Mort giró en una esquina e Ysabell lo perdió de vista durante un momento de infarto. Se escabulló en la oscuridad y fue a chocar con él. Examinaba un pájaro con cabeza de can.

—¡Aaj! —exclamó la muchacha—. ¿Es que no te da escalofríos en la espalda?

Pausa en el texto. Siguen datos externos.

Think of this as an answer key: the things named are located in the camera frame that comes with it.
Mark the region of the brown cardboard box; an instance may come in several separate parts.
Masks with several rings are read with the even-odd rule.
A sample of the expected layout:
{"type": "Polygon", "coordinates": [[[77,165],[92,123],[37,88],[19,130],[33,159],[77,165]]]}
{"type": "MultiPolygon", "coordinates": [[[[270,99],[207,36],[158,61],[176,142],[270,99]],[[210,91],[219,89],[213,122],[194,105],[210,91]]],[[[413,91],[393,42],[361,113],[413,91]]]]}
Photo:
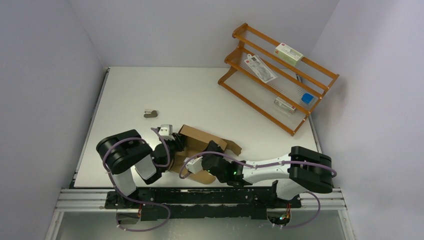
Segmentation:
{"type": "MultiPolygon", "coordinates": [[[[204,152],[208,146],[209,141],[214,141],[217,143],[224,150],[224,153],[231,151],[236,156],[239,156],[242,152],[242,147],[240,147],[236,142],[213,135],[186,124],[180,128],[178,134],[185,136],[185,149],[184,151],[176,152],[174,154],[174,161],[170,167],[170,171],[181,174],[182,176],[185,176],[189,173],[186,167],[183,167],[183,163],[185,162],[186,158],[198,158],[202,157],[204,154],[211,154],[212,151],[204,152]]],[[[247,185],[242,177],[243,167],[236,163],[230,164],[230,179],[228,182],[221,183],[232,187],[242,187],[247,185]]],[[[191,173],[188,178],[197,183],[205,185],[210,185],[216,180],[219,182],[219,180],[214,175],[210,174],[204,169],[196,174],[191,173]]]]}

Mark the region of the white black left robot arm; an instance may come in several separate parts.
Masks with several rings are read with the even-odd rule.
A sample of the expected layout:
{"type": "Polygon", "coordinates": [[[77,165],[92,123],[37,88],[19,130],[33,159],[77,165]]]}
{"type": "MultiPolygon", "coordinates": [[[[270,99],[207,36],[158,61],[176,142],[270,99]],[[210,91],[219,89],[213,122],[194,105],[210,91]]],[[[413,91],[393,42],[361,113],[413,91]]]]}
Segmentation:
{"type": "Polygon", "coordinates": [[[134,207],[138,201],[146,201],[138,190],[132,168],[146,185],[156,182],[162,173],[173,166],[176,153],[185,149],[186,137],[180,133],[166,133],[165,127],[153,128],[160,144],[151,148],[137,130],[131,129],[102,139],[96,151],[103,166],[120,190],[118,201],[126,208],[134,207]]]}

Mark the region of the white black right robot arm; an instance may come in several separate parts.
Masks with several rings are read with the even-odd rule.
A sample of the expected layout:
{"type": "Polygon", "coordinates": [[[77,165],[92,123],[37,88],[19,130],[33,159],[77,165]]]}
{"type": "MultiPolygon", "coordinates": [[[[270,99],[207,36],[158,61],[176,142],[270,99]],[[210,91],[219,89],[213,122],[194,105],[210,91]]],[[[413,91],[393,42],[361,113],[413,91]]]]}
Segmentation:
{"type": "Polygon", "coordinates": [[[271,181],[275,190],[269,199],[275,207],[305,192],[331,193],[336,175],[329,156],[302,146],[293,146],[289,153],[269,160],[241,161],[224,154],[211,141],[200,159],[203,170],[234,188],[271,181]]]}

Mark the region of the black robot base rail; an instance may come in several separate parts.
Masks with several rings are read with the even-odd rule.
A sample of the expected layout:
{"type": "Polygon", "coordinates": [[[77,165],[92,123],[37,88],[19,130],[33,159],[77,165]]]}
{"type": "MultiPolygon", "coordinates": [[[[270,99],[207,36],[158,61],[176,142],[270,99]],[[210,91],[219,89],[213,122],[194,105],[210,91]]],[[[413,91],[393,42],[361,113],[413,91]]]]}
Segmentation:
{"type": "Polygon", "coordinates": [[[266,220],[268,210],[299,209],[300,196],[290,200],[277,197],[274,186],[265,187],[196,187],[138,188],[138,202],[123,198],[116,191],[106,195],[104,208],[117,210],[122,219],[130,214],[140,221],[203,218],[250,218],[266,220]]]}

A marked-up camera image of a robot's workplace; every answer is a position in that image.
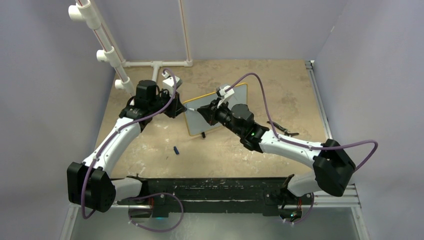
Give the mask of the yellow framed whiteboard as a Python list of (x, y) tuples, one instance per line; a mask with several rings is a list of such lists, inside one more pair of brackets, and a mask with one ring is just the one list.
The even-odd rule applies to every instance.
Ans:
[[(233, 90), (234, 95), (232, 98), (228, 101), (228, 107), (231, 109), (236, 104), (247, 104), (248, 103), (248, 84), (245, 82), (237, 84)], [(197, 109), (202, 106), (209, 105), (212, 100), (215, 100), (218, 98), (218, 95), (216, 92), (211, 92), (208, 94), (204, 94), (189, 100), (186, 100), (182, 104), (186, 108), (193, 108)], [(222, 125), (220, 123), (217, 123), (216, 125), (209, 125), (206, 123), (206, 121), (203, 119), (203, 117), (199, 113), (195, 112), (185, 112), (184, 118), (188, 130), (188, 134), (191, 137), (194, 137), (196, 135), (200, 135), (201, 133), (206, 133), (211, 130), (214, 130), (216, 128), (221, 127)]]

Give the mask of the blue marker cap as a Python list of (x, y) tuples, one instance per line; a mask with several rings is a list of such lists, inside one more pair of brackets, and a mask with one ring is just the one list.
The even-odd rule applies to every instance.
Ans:
[(178, 148), (176, 146), (173, 147), (173, 150), (174, 150), (174, 152), (175, 152), (176, 155), (179, 155), (180, 154), (180, 152), (179, 152), (179, 150), (178, 150)]

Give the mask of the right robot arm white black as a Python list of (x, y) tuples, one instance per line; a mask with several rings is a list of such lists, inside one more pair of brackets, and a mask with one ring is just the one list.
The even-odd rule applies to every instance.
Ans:
[(343, 196), (356, 165), (337, 141), (310, 142), (278, 134), (273, 128), (255, 122), (246, 104), (229, 108), (227, 103), (218, 105), (218, 102), (216, 99), (196, 109), (209, 125), (223, 125), (250, 151), (282, 156), (311, 169), (289, 178), (280, 191), (284, 202), (292, 204), (301, 196), (317, 191)]

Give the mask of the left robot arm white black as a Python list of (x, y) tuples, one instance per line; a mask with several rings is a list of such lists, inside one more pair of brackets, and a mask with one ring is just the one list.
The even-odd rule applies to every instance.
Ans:
[(138, 205), (146, 203), (149, 191), (133, 177), (112, 180), (110, 175), (130, 143), (138, 137), (154, 116), (175, 118), (185, 112), (178, 93), (183, 81), (169, 76), (160, 89), (153, 80), (141, 80), (103, 142), (82, 162), (72, 162), (66, 171), (67, 193), (71, 203), (106, 212), (113, 203), (130, 198)]

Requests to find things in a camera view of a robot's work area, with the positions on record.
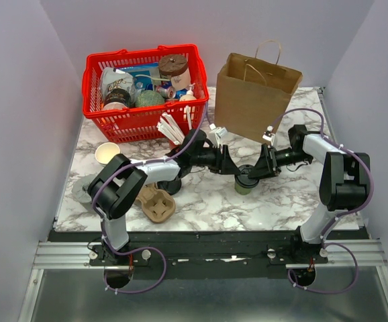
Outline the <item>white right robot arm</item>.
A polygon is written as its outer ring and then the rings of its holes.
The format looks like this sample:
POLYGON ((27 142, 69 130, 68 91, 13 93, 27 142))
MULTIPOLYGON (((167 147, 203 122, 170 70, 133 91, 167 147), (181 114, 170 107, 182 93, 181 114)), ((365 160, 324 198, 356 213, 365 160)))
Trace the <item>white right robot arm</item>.
POLYGON ((322 165, 319 185, 320 203, 310 218, 300 226, 300 239, 288 246, 289 257, 297 263, 312 255, 310 244, 325 241, 339 219, 360 211, 372 192, 371 160, 363 152, 345 150, 336 146, 318 131, 309 131, 304 125, 294 125, 288 131, 290 147, 276 150, 262 145, 260 157, 248 178, 262 180, 277 176, 281 167, 300 162, 317 161, 322 165))

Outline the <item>green paper coffee cup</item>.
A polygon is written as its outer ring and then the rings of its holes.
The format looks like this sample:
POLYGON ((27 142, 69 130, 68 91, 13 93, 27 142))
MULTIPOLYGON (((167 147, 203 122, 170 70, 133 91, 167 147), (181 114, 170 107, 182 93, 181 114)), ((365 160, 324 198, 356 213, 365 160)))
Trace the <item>green paper coffee cup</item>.
POLYGON ((235 182, 234 183, 234 189, 235 191, 240 195, 248 195, 252 191, 253 188, 255 188, 258 184, 242 184, 241 182, 235 182))

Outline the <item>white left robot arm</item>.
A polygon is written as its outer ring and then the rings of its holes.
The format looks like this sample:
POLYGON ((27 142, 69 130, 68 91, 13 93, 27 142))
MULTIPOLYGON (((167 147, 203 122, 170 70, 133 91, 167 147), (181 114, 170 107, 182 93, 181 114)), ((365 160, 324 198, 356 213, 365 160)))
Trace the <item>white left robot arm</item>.
POLYGON ((194 166, 206 167, 220 175, 240 174, 226 145, 215 147, 204 131, 192 129, 180 146, 162 158, 133 161, 117 154, 92 180, 87 193, 93 209, 101 217, 107 244, 105 257, 112 264, 120 265, 127 260, 129 236, 125 215, 141 189, 147 184, 180 180, 194 166))

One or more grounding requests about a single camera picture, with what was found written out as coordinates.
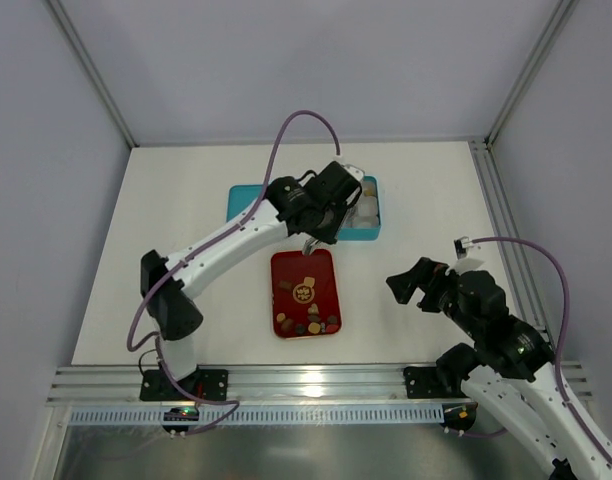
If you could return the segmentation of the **silver metal tongs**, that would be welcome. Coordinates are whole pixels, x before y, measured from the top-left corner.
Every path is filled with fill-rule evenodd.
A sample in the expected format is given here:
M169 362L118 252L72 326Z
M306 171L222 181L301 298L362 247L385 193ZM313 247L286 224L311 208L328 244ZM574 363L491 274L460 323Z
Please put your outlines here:
M308 238L302 248L302 253L305 256L311 255L319 246L320 241L316 238Z

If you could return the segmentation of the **teal tin lid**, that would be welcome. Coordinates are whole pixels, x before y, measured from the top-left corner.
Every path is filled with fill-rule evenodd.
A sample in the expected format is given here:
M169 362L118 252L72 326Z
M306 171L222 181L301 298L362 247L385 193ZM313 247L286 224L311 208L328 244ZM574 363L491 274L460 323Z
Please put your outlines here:
M251 205L262 190L261 184L239 184L229 189L227 198L226 221L241 215Z

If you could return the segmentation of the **brown trapezoid chocolate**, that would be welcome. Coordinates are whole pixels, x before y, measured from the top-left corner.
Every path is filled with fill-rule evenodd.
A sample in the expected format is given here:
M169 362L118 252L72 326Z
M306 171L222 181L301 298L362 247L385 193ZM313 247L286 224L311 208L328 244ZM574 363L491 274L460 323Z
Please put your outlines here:
M287 319L282 323L280 330L282 333L290 333L293 329L293 325L294 321L292 319Z

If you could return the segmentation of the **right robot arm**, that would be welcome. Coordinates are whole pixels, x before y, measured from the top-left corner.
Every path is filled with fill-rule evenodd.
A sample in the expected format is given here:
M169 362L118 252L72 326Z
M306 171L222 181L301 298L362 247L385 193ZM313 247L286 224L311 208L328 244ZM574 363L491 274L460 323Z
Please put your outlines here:
M552 479L612 479L612 442L563 379L556 355L510 313L505 291L484 270L459 271L427 257L386 283L397 303L443 314L470 339L436 361L450 393L484 407Z

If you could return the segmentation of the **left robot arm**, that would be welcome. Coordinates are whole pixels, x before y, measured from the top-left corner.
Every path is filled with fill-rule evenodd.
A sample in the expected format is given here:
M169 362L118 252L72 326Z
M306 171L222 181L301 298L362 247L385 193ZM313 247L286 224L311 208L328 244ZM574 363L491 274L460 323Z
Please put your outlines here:
M168 256L155 250L142 256L142 301L135 315L148 314L154 321L149 336L166 387L199 399L191 385L198 373L193 335L203 322L196 298L243 260L291 236L307 235L307 250L335 244L362 193L364 176L363 170L333 160L302 179L267 180L249 206L205 239Z

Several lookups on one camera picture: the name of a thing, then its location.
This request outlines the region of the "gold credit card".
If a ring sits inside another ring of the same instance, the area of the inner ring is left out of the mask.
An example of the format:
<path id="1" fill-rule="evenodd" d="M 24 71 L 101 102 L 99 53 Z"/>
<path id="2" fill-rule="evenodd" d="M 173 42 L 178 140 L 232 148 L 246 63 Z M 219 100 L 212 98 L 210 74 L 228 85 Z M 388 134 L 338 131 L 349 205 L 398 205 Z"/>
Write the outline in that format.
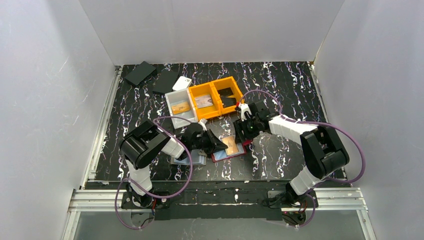
<path id="1" fill-rule="evenodd" d="M 245 152 L 243 146 L 240 143 L 236 143 L 235 136 L 227 136 L 222 139 L 222 142 L 227 146 L 224 150 L 227 156 L 241 155 Z"/>

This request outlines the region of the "red leather card holder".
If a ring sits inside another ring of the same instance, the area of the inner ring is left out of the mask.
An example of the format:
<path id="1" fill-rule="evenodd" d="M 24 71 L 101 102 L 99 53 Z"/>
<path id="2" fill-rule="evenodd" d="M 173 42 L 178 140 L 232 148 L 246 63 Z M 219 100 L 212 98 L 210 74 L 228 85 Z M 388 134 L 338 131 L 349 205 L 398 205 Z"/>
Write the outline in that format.
<path id="1" fill-rule="evenodd" d="M 235 135 L 224 137 L 221 141 L 227 146 L 227 148 L 217 151 L 211 155 L 211 159 L 214 163 L 239 157 L 247 153 L 245 146 L 241 143 L 236 143 Z"/>

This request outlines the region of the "grey credit card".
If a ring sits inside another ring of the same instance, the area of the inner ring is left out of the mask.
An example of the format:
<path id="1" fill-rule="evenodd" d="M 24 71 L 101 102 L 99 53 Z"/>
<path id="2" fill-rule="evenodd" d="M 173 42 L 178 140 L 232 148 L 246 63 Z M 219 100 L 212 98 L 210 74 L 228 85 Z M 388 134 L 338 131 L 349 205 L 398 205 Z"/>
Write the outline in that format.
<path id="1" fill-rule="evenodd" d="M 221 99 L 223 108 L 230 108 L 237 104 L 237 99 L 235 97 L 222 96 L 220 99 Z"/>

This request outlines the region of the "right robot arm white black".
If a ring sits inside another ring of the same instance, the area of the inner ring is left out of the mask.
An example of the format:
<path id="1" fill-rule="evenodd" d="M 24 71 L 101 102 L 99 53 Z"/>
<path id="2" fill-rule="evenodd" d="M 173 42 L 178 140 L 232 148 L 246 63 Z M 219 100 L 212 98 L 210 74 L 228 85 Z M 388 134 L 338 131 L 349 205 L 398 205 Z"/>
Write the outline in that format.
<path id="1" fill-rule="evenodd" d="M 285 137 L 301 146 L 305 167 L 286 184 L 283 195 L 286 200 L 304 196 L 350 161 L 340 137 L 331 126 L 297 122 L 271 112 L 262 101 L 237 103 L 235 109 L 240 114 L 233 123 L 236 143 L 249 145 L 260 133 L 268 133 Z"/>

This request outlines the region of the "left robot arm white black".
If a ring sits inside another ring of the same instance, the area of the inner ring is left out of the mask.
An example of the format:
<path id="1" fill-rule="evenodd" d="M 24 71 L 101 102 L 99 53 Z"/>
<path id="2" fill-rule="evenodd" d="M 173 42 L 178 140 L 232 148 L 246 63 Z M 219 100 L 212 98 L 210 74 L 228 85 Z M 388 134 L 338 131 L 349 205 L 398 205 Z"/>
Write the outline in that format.
<path id="1" fill-rule="evenodd" d="M 160 153 L 172 157 L 178 164 L 197 165 L 227 148 L 204 123 L 190 122 L 181 136 L 171 137 L 153 121 L 146 120 L 120 143 L 129 170 L 130 183 L 126 189 L 140 200 L 147 192 L 152 193 L 150 164 Z"/>

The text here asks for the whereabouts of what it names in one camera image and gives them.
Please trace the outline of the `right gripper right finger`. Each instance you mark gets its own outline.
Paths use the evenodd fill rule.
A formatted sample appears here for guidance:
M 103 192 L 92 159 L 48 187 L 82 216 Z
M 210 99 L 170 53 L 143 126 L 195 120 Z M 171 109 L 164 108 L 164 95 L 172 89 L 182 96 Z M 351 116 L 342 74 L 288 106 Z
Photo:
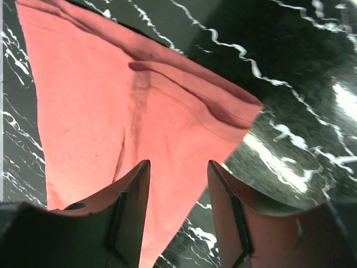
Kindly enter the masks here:
M 355 267 L 356 202 L 301 210 L 266 196 L 208 163 L 222 267 Z

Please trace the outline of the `red t shirt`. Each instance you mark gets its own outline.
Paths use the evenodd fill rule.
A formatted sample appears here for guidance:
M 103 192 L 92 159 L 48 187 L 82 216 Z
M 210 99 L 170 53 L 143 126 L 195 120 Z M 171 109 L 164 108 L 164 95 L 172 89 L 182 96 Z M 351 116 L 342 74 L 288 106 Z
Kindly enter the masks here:
M 152 267 L 262 110 L 179 53 L 68 1 L 17 1 L 37 95 L 47 207 L 151 162 L 140 267 Z

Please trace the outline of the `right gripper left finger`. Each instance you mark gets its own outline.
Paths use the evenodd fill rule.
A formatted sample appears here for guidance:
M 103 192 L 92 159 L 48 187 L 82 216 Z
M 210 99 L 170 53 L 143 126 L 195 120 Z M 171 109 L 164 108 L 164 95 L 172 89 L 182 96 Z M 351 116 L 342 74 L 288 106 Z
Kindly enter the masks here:
M 63 210 L 1 204 L 2 267 L 137 267 L 150 184 L 148 160 Z

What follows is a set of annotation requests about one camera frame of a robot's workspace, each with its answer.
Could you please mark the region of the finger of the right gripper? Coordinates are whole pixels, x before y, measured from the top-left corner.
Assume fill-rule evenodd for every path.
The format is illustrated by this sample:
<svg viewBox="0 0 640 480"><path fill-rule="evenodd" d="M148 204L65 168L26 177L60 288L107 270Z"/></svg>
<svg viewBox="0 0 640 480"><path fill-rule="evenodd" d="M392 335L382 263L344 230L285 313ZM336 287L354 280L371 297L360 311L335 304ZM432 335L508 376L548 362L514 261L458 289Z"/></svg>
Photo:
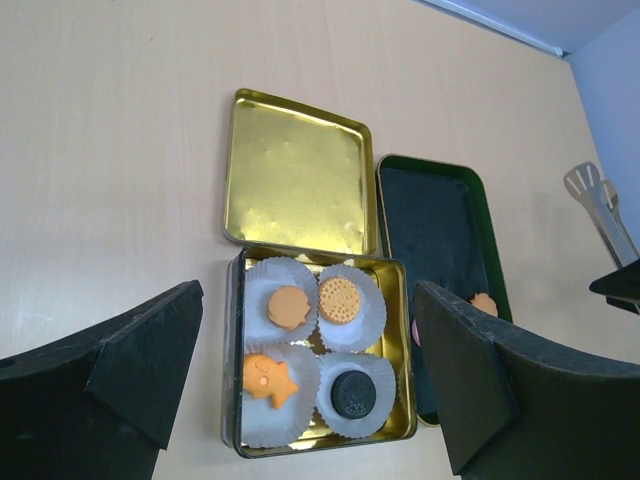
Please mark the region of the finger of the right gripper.
<svg viewBox="0 0 640 480"><path fill-rule="evenodd" d="M640 260L594 280L589 285L593 293L603 295L606 302L614 307L639 313Z"/></svg>

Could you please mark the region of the metal tongs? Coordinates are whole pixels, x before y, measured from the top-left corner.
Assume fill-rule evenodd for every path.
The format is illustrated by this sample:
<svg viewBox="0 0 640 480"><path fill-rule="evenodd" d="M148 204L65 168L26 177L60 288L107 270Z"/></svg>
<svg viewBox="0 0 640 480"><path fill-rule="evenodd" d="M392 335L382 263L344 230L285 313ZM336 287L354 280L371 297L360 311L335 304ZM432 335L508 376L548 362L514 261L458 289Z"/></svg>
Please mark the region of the metal tongs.
<svg viewBox="0 0 640 480"><path fill-rule="evenodd" d="M564 175L563 184L589 215L615 266L621 269L638 260L639 252L620 216L615 186L598 167L592 162L579 164Z"/></svg>

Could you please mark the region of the orange fish cookie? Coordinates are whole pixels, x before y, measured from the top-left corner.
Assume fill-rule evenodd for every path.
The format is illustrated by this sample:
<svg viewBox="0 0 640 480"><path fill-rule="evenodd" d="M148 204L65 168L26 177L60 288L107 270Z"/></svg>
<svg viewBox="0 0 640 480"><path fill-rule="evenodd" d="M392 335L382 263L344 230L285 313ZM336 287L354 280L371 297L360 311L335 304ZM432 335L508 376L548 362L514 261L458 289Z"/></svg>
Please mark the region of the orange fish cookie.
<svg viewBox="0 0 640 480"><path fill-rule="evenodd" d="M280 409L299 392L299 386L290 376L288 364L263 354L244 357L243 389L255 399L268 398L274 409Z"/></svg>

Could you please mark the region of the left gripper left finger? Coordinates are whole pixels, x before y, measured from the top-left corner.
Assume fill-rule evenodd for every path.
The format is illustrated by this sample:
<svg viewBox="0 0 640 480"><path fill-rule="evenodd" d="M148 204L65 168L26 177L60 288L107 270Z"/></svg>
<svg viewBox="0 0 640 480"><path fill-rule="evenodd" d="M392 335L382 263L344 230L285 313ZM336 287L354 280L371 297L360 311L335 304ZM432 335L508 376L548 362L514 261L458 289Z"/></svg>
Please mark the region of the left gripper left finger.
<svg viewBox="0 0 640 480"><path fill-rule="evenodd" d="M203 316L196 280L1 361L4 479L149 479Z"/></svg>

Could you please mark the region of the round tan biscuit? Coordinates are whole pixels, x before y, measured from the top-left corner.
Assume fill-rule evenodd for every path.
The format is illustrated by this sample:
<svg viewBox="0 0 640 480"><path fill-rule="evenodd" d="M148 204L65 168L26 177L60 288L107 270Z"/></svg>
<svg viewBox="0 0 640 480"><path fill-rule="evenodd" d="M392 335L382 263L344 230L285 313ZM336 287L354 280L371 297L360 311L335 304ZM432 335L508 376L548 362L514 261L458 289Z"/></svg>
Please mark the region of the round tan biscuit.
<svg viewBox="0 0 640 480"><path fill-rule="evenodd" d="M357 286L343 276L328 277L319 284L319 312L329 323L343 325L353 321L361 308Z"/></svg>

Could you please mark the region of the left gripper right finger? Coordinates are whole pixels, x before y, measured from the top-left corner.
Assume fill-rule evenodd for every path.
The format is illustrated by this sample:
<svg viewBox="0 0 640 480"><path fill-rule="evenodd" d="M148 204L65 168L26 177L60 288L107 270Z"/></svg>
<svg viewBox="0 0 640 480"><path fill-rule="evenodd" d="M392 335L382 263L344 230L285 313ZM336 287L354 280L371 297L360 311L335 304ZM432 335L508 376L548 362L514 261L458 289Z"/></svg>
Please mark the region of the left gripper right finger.
<svg viewBox="0 0 640 480"><path fill-rule="evenodd" d="M636 364L541 337L429 281L414 310L455 475L638 477Z"/></svg>

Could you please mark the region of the black sandwich cookie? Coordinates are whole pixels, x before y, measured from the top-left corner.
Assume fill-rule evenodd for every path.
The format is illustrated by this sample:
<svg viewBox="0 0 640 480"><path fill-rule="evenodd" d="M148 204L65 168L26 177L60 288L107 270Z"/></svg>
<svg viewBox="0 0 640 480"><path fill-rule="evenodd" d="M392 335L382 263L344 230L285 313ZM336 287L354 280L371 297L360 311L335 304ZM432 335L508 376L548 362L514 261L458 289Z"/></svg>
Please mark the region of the black sandwich cookie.
<svg viewBox="0 0 640 480"><path fill-rule="evenodd" d="M331 386L331 403L334 410L348 420L368 416L377 399L376 387L371 377L363 371L348 370L336 377Z"/></svg>

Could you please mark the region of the gold tin lid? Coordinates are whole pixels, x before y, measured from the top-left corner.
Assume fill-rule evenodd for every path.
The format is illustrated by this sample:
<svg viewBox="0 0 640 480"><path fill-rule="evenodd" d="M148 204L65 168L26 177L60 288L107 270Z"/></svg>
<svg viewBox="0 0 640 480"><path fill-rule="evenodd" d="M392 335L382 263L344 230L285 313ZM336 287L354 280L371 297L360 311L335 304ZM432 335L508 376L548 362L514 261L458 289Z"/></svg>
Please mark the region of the gold tin lid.
<svg viewBox="0 0 640 480"><path fill-rule="evenodd" d="M229 121L223 231L243 244L372 255L372 135L356 120L241 88Z"/></svg>

—No —repuso Mort, categórico.

—¿Por qué no?

—PORQUE SOY MORT.

Se volvió y entonces Ysabell vio que los ojos del muchacho brillaban azulados como puntas de alfileres.

—¡Para ya!

—No… PUEDO.

Ysabell intentó reírse. Pero no le sirvió de nada.

—No eres la Muerte —le dijo—. Sólo estás haciendo su trabajo.

—LA MUERTE ES TODA AQUELLA PERSONA QUE HACE EL TRABAJO DE LA MUERTE.

La pausa asombrada que siguió a aquella declaración fue interrumpida por un gruñido que provenía de un sitio más alejado del oscuro pasadizo. Mort se volvió sobre sus talones y se dirigió hacia allí.

Tiene razón, pensó Ysabell. Hasta la forma de moverse…

Pero el miedo a la oscuridad que la luz le provocó fue suficiente para que venciera todas las dudas, y salió tras él; giró una esquina y, bajo el fulgor caprichoso que provenía de la espada, se encontró con algo que parecía un cruce entre un tesoro y un desván atestado.

—¿Qué es este lugar? —susurró—. ¡En mi vida había visto tantos trastos!

—EL REY SE LO LLEVA CONSIGO AL OTRO MUNDO —respondió Mort.

—Está claro que no cree en eso de viajar ligero de equipaje. Fíjate, un barco entero. ¡Y una bañera de oro!

—NO CABE DUDA DE QUE QUIERE ESTAR LIMPIO PARA CUANDO LLEGUE.

—¡Y todas esas estatuas!

—LAMENTO DECIR QUE ESAS ESTATUAS ERAN PERSONAS. SIRVIENTES PARA EL REY, ¿COMPRENDES?

El rostro de Ysabell se crispó

—LOS SACERDOTES LOS ENVENENAN.

Se oyó otro gruñido que provenía del otro lado de la estancia atestada. Mort lo siguió hasta sus orígenes, pasando torpemente por encima de alfombras enrolladas, manojos de dátiles, cajas con vajillas y pilas de gemas. Era evidente que el rey había sido incapaz de decir qué iba a dejar atrás en el viaje, de modo que había decidido ir a lo seguro y llevarse todo.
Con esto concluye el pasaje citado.